Methods: Medical records of 508 patients diagnosed with HNSCC in 2010-2015 were reviewed. We identified a subgroup that had local and/or regional recurrence at hybrid positron emission tomography (PET)/computed tomography (CT) and/or magnetic resonance imaging (MRI). We adapted p16 as a surrogate marker for HPV-positivity and only patients with known p16 status were eligible for a detailed analysis where recurrent tumor was copied on the planning CT and the dose received by the recurrent tumor volume was determined using dose-volume histograms.

Results: Twenty-five patients who had received either cisplatin (n = 23) or cetuximab-enhanced (n = 2) RT were identified. 31 locoregional recurrent tumors were detected among 18 p16 negative and 7 p16 positive patients.

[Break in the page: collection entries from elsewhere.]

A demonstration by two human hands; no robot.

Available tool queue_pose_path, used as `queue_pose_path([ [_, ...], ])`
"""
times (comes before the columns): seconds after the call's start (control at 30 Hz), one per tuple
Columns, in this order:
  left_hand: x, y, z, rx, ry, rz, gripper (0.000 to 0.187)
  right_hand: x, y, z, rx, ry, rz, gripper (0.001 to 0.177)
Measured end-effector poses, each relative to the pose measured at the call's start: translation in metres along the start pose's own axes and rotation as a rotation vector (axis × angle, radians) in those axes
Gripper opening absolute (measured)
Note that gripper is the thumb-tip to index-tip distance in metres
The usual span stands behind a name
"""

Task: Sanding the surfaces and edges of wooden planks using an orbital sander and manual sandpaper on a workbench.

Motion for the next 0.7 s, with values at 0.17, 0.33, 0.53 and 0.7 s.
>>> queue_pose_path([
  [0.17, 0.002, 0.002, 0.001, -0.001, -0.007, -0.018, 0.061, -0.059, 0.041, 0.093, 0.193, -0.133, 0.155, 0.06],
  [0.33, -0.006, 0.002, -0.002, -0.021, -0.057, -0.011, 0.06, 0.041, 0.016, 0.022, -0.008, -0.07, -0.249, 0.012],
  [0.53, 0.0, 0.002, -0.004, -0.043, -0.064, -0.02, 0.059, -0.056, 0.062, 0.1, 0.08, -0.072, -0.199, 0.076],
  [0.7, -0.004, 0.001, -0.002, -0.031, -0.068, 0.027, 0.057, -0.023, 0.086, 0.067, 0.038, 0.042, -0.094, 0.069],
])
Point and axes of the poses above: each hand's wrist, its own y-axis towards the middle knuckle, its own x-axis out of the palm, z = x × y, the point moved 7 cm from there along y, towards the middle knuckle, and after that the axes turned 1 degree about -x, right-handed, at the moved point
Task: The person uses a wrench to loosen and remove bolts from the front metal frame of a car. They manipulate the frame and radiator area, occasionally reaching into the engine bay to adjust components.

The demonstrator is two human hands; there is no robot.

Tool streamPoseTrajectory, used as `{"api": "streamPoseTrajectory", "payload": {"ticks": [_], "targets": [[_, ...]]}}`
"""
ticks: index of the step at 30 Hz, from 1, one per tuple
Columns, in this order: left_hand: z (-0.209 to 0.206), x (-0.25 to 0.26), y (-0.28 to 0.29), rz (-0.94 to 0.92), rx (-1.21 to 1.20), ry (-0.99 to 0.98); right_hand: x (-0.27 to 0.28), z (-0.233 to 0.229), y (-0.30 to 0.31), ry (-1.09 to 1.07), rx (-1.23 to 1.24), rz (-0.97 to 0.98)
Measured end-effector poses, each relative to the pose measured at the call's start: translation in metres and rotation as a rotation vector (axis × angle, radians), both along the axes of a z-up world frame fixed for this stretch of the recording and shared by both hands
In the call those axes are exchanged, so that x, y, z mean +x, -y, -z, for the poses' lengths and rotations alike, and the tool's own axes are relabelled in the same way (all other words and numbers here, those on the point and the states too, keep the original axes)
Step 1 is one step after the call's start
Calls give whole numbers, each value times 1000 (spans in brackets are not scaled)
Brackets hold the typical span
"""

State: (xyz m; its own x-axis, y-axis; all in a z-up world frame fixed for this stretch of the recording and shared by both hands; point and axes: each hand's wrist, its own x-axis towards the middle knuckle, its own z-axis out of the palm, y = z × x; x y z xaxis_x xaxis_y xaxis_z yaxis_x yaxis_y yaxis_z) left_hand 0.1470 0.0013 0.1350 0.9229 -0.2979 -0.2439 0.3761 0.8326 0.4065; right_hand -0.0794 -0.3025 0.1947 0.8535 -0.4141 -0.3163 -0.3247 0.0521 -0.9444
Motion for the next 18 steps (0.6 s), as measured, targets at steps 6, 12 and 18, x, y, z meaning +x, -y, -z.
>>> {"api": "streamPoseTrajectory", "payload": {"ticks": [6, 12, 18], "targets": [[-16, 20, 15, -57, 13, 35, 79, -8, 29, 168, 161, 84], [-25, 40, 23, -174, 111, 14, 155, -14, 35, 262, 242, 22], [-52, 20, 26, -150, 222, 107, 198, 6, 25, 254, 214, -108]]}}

Of recurrent tumors 14 (45%) were classified as in-field, 5 (16%) as marginal miss, and 12 (39%) as true miss. p16 positive patients had 4 in-field, 2 marginal, and 1 true miss. By contrast, p16 negative patients had 10 in-field, 3 marginal, and 11 true miss recurrences.

Conclusions: Both p16 positive and negative HNSCC recur in high-risk treatment volume despite the common view of high radiosensitivity of the former. Biomarkers predicting radioresistance should be characterized in p16 positive tumors before widely embarking on de-escalated CRT protocols. Another concern is how to decrease the number of true or marginal misses in p16 negative cases despite multimodality imaging-based target delineation.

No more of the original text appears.